-- Given records --
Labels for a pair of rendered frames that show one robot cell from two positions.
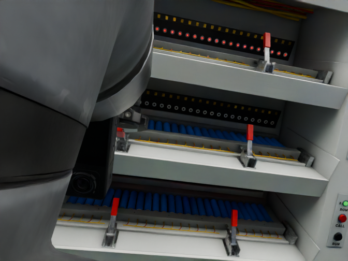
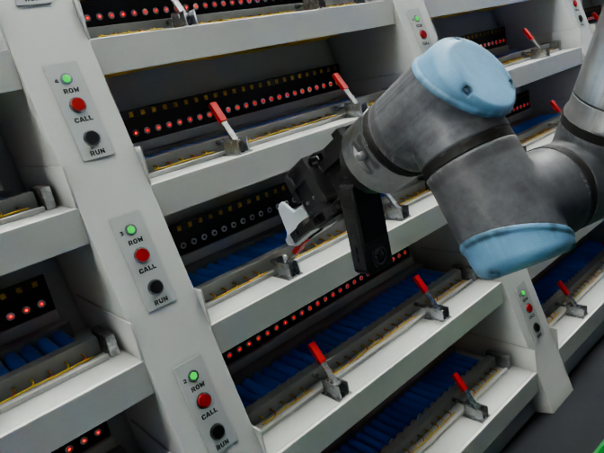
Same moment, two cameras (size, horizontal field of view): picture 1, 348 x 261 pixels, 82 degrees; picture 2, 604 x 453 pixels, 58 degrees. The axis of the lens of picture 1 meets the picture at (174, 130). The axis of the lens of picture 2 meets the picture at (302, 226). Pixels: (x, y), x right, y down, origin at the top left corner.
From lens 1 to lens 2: 0.57 m
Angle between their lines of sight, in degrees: 30
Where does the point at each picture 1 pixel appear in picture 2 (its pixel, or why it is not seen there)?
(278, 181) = (433, 216)
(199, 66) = (312, 138)
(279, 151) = (408, 191)
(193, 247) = (411, 340)
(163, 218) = (359, 341)
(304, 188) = not seen: hidden behind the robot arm
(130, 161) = (312, 280)
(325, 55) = (384, 69)
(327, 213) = not seen: hidden behind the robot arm
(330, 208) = not seen: hidden behind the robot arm
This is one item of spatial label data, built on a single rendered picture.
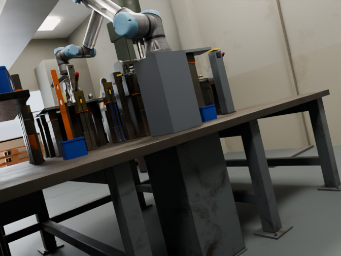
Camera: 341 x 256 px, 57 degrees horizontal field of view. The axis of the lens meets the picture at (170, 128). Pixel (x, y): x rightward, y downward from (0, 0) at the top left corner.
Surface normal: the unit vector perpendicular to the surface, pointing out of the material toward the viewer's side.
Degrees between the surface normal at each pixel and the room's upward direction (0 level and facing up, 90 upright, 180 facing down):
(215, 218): 90
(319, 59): 90
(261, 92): 90
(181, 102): 90
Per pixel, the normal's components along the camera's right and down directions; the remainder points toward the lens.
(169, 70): 0.60, -0.11
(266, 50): -0.76, 0.22
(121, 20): -0.58, 0.27
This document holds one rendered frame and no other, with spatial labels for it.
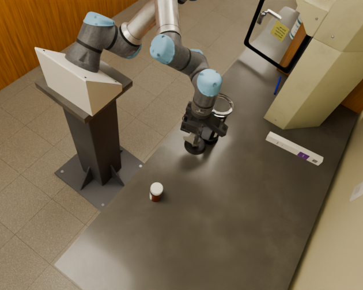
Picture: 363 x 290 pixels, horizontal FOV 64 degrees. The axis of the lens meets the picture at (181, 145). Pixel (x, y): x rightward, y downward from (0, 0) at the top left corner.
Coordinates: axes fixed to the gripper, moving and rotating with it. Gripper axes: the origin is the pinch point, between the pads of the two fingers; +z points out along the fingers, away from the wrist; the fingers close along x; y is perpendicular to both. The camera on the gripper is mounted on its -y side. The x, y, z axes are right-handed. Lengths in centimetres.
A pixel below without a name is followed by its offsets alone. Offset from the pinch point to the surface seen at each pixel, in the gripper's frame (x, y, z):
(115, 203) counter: 32.4, 20.6, 10.2
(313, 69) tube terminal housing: -32, -33, -26
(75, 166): -13, 79, 103
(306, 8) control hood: -35, -20, -45
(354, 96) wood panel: -61, -67, 2
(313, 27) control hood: -34, -25, -40
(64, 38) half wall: -124, 151, 93
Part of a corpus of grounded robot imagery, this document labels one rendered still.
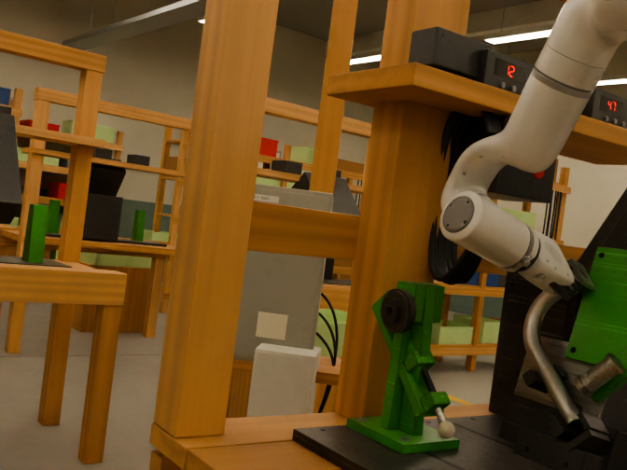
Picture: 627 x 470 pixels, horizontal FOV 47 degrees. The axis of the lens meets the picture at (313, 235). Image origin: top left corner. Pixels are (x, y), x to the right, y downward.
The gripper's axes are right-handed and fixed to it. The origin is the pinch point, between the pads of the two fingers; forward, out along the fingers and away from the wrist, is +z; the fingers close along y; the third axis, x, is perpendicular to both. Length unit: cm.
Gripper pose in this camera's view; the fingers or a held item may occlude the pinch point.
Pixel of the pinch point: (570, 279)
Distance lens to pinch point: 138.7
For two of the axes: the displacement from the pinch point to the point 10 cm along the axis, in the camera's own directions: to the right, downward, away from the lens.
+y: -1.5, -7.3, 6.7
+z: 7.5, 3.6, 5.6
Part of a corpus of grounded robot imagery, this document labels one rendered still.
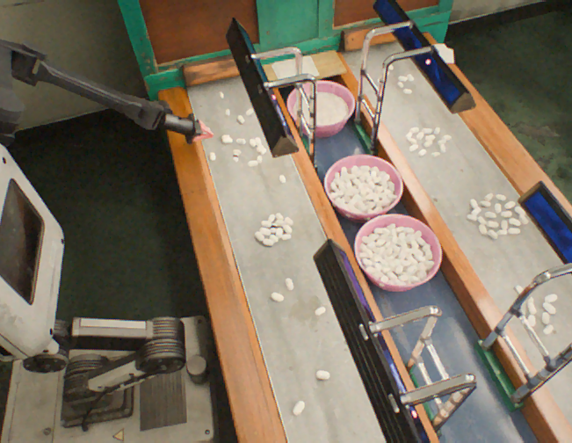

-- Work task --
Your answer must be the exact lines from the records above, from the one containing "Degrees between the" through the one containing "Coordinates: axes fixed", both included, with every picture left out.

-- Answer for this exercise --
Degrees between the surface normal at each pixel and the room's upward direction (0 level and facing up, 90 upright, 180 facing down):
(215, 218): 90
(319, 59): 90
(261, 92): 90
(181, 102): 90
Per pixel, the normal's components along the camera's right and down directions; the remainder points toward the lens.
(169, 70): 0.60, -0.11
(266, 50): -0.76, 0.22
(121, 20): -0.58, 0.27
This document holds one rendered frame and no other, with spatial labels for it.
Picture: 363 x 290 pixels, horizontal FOV 64 degrees. The axis of the lens meets the picture at (181, 145). Pixel (x, y): x rightward, y downward from (0, 0) at the top left corner.
Coordinates: axes fixed to the gripper, moving and rotating with it. Gripper axes: the origin is the pinch point, between the pads of the two fingers; +z points out along the fingers, away from the wrist; the fingers close along x; y is perpendicular to both. The camera on the gripper is mounted on its -y side. The x, y, z axes are right-handed. Lengths in centimetres.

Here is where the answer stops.